ESET Online Help

Search English
Select the topic

Trojan

Historically, computer trojans (Trojan horses) have been defined as a class of threats that attempt to present themselves as useful programs and, thus, trick users into running them.

Trojans are a broad category, often divided into several subcategories.

Downloader

These terms usually signify malicious programs, components or functionality whose (usually sole) purpose is to download additional (usually malicious) software onto an infected system and execute it.

Dropper

A trojan dropper is a type of malware that acts as a carrier, containing within itself another malicious executable. When launched, it “drops” or installs the contained file and executes it.

Historically speaking, the term “dropper” was used to describe a file whose sole purpose was to introduce a computer virus into the wild, and these were sometimes called “zero generation” viruses by antivirus researchers, in much the same way that “patient zero” was used by doctors and epidemiologists when discussing infectious diseases.
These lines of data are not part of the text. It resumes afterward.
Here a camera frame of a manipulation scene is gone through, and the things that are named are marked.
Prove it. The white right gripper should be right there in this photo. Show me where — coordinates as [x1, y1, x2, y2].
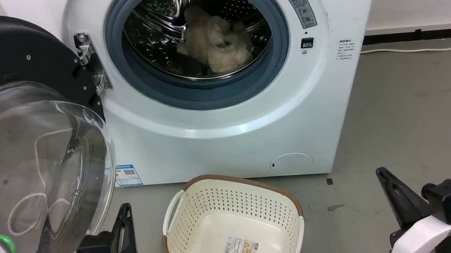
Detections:
[375, 158, 451, 253]

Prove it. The white front-load washing machine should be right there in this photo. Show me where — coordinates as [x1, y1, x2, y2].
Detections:
[0, 0, 411, 213]

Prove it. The grey rubber door gasket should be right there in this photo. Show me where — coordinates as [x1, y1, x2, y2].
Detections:
[100, 0, 299, 123]

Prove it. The metal door hinge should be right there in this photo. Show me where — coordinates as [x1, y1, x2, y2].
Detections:
[73, 29, 113, 96]

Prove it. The steel washing machine drum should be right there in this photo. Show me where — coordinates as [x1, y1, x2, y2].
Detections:
[118, 0, 278, 91]

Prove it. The blue QR code label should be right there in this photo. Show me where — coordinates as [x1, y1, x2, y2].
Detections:
[113, 162, 144, 189]

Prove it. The cream plastic laundry basket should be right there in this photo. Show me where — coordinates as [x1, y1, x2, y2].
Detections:
[154, 162, 309, 253]

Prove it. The paper product label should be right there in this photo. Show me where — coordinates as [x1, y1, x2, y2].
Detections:
[221, 233, 260, 253]

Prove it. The round drain filter cover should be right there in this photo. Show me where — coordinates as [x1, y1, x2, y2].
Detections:
[268, 150, 315, 178]

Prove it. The white text label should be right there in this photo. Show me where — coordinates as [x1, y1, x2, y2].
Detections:
[335, 38, 358, 62]

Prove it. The black baseboard strip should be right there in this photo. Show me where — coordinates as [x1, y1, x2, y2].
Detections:
[362, 24, 451, 52]

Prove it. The beige plush toy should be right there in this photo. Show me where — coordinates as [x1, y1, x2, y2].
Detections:
[171, 0, 256, 80]

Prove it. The grey warning sticker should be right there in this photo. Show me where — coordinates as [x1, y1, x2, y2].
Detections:
[286, 0, 319, 31]

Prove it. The white floor cable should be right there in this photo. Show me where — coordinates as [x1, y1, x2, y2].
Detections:
[360, 39, 451, 62]

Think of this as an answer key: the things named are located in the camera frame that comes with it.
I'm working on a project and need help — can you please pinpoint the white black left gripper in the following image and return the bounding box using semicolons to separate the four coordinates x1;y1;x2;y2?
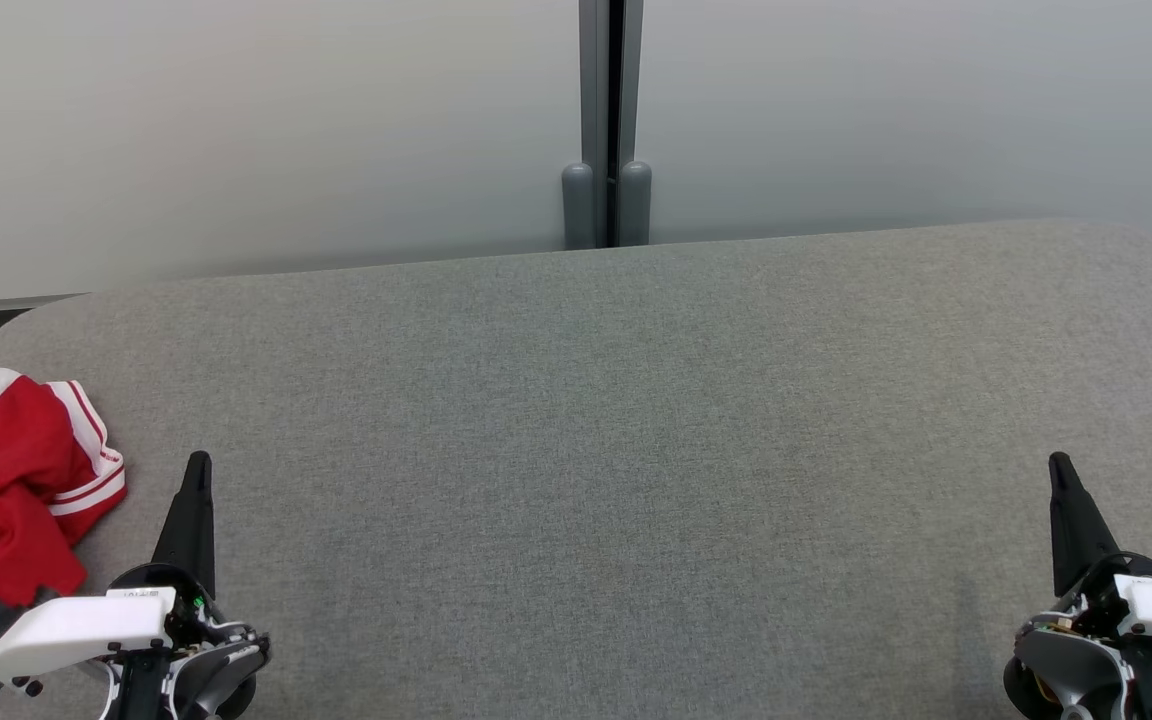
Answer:
0;452;242;683

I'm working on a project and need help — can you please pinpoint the red white sports garment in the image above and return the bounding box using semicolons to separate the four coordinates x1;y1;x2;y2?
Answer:
0;364;128;546

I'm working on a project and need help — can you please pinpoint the grey post foot cap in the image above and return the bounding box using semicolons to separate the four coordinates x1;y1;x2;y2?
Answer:
562;162;597;250
619;160;653;247

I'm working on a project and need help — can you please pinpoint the grey metal partition post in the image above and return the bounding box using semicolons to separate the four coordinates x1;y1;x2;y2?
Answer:
579;0;645;248

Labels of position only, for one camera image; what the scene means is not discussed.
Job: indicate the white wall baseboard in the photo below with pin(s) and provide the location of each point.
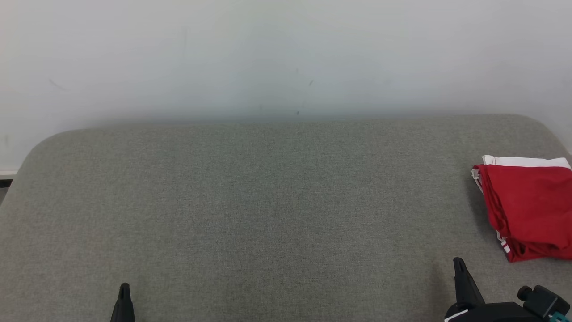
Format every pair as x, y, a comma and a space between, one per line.
6, 176

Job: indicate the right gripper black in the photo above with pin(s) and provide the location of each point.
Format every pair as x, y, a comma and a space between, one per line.
487, 314

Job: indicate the red shorts white hem band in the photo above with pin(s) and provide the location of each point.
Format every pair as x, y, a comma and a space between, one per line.
532, 201

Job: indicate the red jersey shirt white sleeves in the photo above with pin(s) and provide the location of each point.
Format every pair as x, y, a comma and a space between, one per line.
523, 255

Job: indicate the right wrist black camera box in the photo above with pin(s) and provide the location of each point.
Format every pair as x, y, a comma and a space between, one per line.
543, 300

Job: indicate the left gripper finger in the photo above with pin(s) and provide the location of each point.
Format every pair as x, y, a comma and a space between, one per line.
124, 308

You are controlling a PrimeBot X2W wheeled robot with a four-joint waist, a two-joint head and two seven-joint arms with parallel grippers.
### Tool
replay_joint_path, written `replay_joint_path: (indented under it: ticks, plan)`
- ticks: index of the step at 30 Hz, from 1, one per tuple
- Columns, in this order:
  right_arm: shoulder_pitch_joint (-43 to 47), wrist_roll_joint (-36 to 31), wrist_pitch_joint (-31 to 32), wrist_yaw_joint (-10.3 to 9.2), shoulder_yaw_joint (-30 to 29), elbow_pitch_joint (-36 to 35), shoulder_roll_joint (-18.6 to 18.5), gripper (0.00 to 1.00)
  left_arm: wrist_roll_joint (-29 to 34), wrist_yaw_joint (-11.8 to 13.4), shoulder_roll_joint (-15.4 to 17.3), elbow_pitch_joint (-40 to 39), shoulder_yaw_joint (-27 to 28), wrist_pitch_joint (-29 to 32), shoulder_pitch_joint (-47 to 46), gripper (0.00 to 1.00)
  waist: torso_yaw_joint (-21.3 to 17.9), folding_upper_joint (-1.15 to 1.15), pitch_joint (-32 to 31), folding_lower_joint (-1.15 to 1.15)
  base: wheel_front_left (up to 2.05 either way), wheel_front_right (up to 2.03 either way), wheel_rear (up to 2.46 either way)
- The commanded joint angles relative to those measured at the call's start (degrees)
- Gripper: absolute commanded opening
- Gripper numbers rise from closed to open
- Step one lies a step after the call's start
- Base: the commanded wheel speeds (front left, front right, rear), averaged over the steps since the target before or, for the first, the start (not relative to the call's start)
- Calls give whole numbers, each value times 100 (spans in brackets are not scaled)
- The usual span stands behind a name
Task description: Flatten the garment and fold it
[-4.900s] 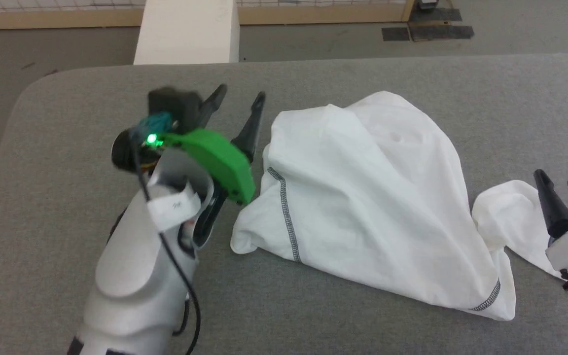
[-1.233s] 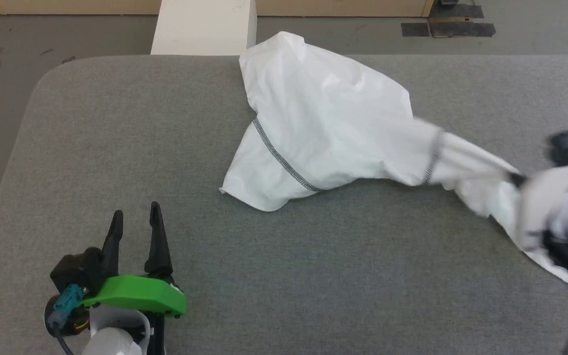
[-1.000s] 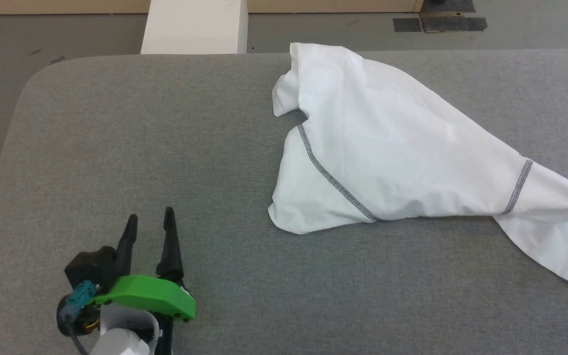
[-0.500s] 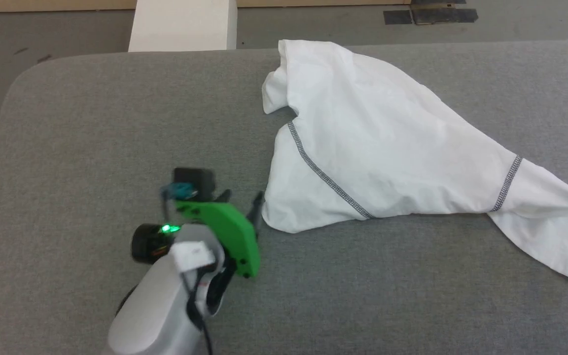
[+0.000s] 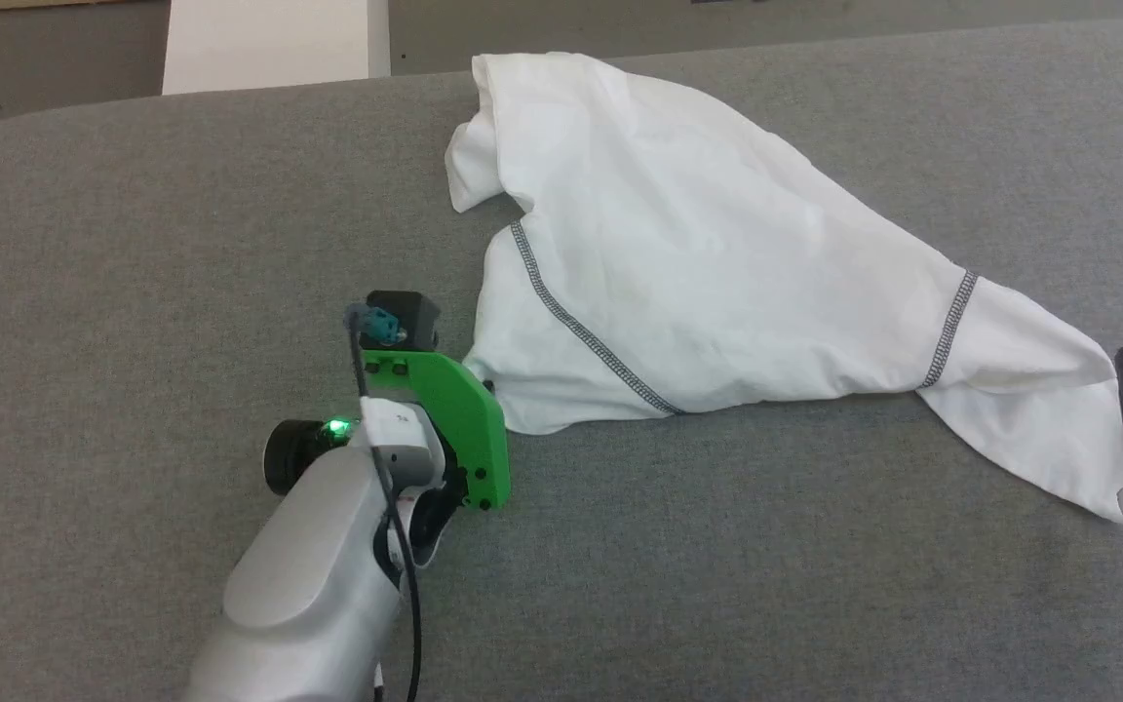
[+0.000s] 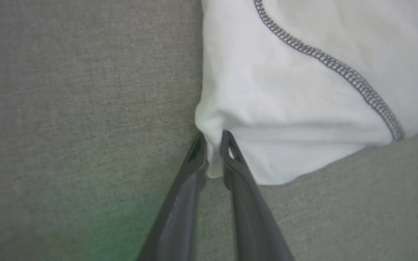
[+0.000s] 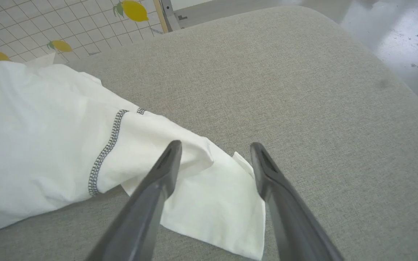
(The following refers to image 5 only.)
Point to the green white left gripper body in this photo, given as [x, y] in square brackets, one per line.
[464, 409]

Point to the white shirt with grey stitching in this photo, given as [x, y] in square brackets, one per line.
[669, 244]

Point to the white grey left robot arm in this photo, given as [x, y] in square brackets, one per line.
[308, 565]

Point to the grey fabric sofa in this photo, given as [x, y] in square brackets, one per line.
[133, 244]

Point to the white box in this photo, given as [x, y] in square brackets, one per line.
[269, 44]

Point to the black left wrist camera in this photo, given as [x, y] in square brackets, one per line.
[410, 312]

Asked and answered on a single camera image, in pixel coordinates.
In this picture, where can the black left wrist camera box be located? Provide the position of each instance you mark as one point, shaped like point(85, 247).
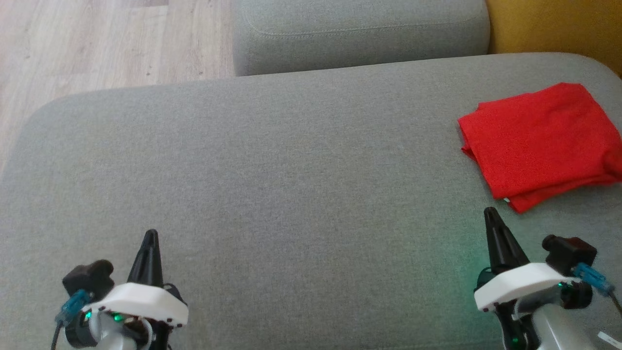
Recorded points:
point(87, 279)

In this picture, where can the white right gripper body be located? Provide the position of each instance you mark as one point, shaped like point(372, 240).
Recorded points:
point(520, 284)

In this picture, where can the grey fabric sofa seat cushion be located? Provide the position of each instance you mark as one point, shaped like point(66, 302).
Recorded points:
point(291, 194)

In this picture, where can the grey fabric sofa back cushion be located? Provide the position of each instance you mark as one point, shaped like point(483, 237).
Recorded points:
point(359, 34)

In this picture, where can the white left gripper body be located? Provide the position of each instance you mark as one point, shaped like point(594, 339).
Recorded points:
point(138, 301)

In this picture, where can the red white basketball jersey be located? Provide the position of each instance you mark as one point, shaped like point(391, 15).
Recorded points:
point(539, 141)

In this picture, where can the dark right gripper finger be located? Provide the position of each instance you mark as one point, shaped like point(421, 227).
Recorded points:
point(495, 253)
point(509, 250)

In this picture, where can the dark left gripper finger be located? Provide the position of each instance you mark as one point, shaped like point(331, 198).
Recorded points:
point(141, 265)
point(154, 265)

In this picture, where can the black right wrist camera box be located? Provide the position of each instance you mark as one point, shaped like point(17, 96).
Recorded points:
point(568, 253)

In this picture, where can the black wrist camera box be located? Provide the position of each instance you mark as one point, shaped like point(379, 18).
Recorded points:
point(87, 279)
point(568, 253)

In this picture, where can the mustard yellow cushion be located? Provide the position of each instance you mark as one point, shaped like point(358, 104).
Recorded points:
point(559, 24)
In the case of a polymorphic computer virus, its dropper might not be encrypted but could consist solely of the decrypted computer virus code.

Packer, Crypter, Protector

Packers are the “outer shells” of some trojans, the purpose of which is to make detection and analysis by antivirus software and malware analysts (respectively) more difficult by hiding the payload they contain, making it first necessary to unpack them to ascertain their purpose. Packers often employ various anti-debugging, anti-emulation (anti-VM) techniques and code obfuscation.

Packers also usually make the resulting executable smaller in size and are therefore also used by legitimate software, not only malware. They serve several purposes, mainly compressing the executable and protecting applications against software piracy.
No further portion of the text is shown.